Alejado de lo tradicional
Vemos así que incluso su obra novelística se concibió desde el relato, y ahora tenemos la ocasión de conocer una nutrida selección de su narrativa corta gracias a “Cuentos” (traducción de Ce Santiago, edición de Paul Viejo y prólogo de Laura Fernández). Bradbury escribió cientos de cuentos, y esta edición reúne una parte esencial de ellos: los hay cuentos líricos y otros de tono contundente y seco; hay relatos de horror psicológico, piezas de corte casi realista, distopías sutiles, parábolas ecológicas, juegos metaliterarios... Lo que los une no es el género, sino la mirada, profundamente humana pese a presentar horizontes fantásticos, pues, aunque Bradbury fue un escritor de su tiempo —el de la posguerra, la carrera espacial o el auge de la cultura popular estadounidense—, su voz trascendió cualquier época al no abusar de la ciencia ficción técnica; muy al contrario, en sus mejores cuentos, la ciencia apenas funciona como pretexto o telón de fondo. Lo esencial es siempre lo humano: el miedo, la soledad, la infancia, el deseo de pertenecer, la necesidad de recordar. En estos “Cuentos” el lector comprobará que sus historias pueden estar ambientadas en Marte, en casas automatizadas o en suburbios de unos Estados Unidos que ya no existen, pero lo que está en juego es universal y profundamente reconocible.

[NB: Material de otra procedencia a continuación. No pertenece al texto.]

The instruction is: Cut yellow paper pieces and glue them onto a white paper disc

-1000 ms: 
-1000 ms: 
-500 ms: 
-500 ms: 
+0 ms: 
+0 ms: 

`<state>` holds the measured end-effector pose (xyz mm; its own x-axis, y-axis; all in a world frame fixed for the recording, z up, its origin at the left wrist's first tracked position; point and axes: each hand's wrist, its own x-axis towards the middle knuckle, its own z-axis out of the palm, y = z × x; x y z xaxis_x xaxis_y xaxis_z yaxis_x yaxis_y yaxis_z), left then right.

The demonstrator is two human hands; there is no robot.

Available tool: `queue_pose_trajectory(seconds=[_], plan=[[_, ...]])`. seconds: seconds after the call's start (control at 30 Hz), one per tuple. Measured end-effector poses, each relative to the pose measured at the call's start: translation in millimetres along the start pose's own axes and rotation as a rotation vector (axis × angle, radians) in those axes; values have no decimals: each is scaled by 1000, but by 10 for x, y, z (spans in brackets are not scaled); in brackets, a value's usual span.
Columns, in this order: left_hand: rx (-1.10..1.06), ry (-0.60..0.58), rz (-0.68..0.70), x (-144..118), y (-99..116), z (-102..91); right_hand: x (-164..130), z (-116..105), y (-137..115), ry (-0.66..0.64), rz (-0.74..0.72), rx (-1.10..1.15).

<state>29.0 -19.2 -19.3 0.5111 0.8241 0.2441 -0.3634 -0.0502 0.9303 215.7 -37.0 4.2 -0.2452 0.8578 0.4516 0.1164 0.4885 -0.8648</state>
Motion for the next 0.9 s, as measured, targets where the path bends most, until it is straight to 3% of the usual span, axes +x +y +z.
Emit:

En suma, el miedo psicológico que inspiran las historias de Bradbury parte de lo que somos y nos rodea. El marciano no es una criatura monstruosa, sino el reverso del humano: lo fantasmal, lo invisible, lo peligroso. Ese mundo nuevo tendrá que ser invadido, conquistado y controlado por hombres que han de reinventar un mundo ya existente, destruyendo para construir, copiándose a sí mismos para extender sus hábitos sin un proceso de mejoría. Por ejemplo, en «La elección de los nombres», los colonos renombran los lugares con los nombres habituales que les rodeaban en Estados Unidos: las colinas, los pueblos e incluso los cementerios, hasta que lo burocrático se yergue en el patrón fundamental: todo se cataloga, y es entonces cuando nuevas oleadas de habitantes ocupan el planeta.
En otro cuento, “Vendrán lluvias suaves”, una casa automática sigue cumpliendo su rutina diaria mucho después de que sus habitantes —y probablemente toda la humanidad— hayan desaparecido. El texto, breve y devastador, no necesita ninguna explicación científica para funcionar: su poder está en la tensión entre el automatismo de la máquina y la ausencia de los cuerpos que le daban sentido. La escena final —una sombra humana carbonizada en la pared, el último eco de una presencia— dice todo sobre el destino de nuestra especie. Pues bien, todo ello de algún modo empezó a los veintidós años, cuando comprendió que había escrito su primera historia destacable. «Escribí el título, “El lago”, en la primera página de una historia que se terminó dos horas más tarde, sentado ante mi máquina en un porche, al sol, con lágrimas cayéndome de la nariz y el pelo de la nuca erizado», dijo, porque «por fin había escrito un cuento realmente bueno. Y no solo era un buen cuento sino una especie de híbrido, algo al borde de lo nuevo. No un cuento de fantasmas tradicional». No en vano, en toda la trayectoria de Ray Bradbury no hubo nada tradicional, ni consabido, ni previsible, sino fantásticamente real.